▸ Work item
For this exercise, please find the lines in the entries that include the word "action" and copy them.

▸ Recorded data
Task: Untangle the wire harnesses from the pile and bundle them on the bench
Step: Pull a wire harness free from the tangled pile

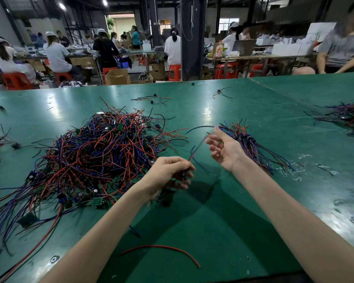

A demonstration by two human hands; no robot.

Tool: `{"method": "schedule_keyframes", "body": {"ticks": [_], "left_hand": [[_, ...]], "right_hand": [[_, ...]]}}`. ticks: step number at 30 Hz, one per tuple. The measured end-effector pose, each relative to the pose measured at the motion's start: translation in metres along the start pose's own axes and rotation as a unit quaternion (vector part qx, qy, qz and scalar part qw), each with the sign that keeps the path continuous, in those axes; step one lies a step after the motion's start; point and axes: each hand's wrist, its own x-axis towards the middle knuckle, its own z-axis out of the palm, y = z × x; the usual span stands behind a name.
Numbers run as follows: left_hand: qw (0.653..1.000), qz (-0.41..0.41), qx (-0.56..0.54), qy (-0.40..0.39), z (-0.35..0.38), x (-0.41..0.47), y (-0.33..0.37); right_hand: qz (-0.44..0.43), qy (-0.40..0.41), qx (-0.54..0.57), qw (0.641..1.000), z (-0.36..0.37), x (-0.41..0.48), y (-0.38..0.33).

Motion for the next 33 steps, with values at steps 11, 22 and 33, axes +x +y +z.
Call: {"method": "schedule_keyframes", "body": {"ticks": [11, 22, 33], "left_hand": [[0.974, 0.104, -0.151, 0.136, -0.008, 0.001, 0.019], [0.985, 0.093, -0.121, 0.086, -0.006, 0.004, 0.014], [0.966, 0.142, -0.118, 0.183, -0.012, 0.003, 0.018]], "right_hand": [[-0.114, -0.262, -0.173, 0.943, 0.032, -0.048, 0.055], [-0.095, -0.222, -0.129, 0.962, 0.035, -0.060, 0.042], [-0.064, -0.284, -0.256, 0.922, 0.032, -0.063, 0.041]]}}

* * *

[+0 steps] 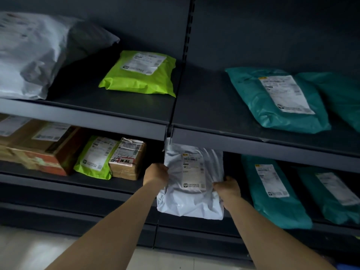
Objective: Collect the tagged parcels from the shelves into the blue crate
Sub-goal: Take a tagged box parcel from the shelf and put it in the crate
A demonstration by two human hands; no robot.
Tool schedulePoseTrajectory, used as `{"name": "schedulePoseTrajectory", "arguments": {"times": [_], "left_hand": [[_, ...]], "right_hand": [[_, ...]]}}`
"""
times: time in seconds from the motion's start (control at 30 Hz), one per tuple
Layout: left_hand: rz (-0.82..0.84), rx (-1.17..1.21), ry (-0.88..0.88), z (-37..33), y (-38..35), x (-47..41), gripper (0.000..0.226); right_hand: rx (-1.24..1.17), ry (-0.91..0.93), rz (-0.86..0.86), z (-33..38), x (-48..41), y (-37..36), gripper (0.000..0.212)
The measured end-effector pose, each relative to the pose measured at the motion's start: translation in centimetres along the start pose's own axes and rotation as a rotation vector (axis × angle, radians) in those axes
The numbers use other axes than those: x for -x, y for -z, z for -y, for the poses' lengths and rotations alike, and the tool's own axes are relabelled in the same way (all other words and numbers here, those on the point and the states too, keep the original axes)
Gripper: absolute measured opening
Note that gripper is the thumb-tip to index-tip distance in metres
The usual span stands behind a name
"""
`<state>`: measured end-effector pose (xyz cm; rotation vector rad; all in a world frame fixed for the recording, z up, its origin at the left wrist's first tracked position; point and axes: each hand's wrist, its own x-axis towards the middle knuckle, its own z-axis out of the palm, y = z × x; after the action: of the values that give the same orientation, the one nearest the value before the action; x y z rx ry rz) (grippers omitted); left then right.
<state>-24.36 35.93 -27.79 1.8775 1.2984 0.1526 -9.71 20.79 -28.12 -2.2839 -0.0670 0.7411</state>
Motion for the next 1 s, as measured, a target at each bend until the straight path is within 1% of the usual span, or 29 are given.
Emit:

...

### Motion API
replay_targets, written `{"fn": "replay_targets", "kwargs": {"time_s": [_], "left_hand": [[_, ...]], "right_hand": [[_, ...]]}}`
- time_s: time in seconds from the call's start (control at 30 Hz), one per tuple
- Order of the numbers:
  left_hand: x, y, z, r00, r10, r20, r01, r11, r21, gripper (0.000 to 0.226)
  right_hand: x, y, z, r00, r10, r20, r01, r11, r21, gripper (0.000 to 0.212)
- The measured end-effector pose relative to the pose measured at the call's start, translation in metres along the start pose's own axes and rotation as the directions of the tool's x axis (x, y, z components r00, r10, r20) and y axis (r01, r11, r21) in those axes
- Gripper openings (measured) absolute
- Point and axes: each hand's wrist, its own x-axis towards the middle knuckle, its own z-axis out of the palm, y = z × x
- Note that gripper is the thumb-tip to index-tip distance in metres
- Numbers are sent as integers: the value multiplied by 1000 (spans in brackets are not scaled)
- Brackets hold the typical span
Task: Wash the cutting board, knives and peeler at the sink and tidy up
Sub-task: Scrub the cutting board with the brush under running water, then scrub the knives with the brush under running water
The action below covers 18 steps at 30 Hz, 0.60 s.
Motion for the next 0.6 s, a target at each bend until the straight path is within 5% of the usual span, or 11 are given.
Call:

▸ Exercise answer
`<state>`: measured end-effector pose (xyz cm; rotation vector rad; all in a world frame fixed for the recording, z up, its origin at the left wrist's first tracked position; point and axes: each hand's wrist, its own x-axis towards the middle knuckle, its own z-axis out of the palm, y = z × x; after the action: of the values that give the same orientation, the one nearest the value before the action; x y z rx ry rz) (grippers omitted); left then right.
The action below covers 18 steps at 30 Hz, 0.60 s.

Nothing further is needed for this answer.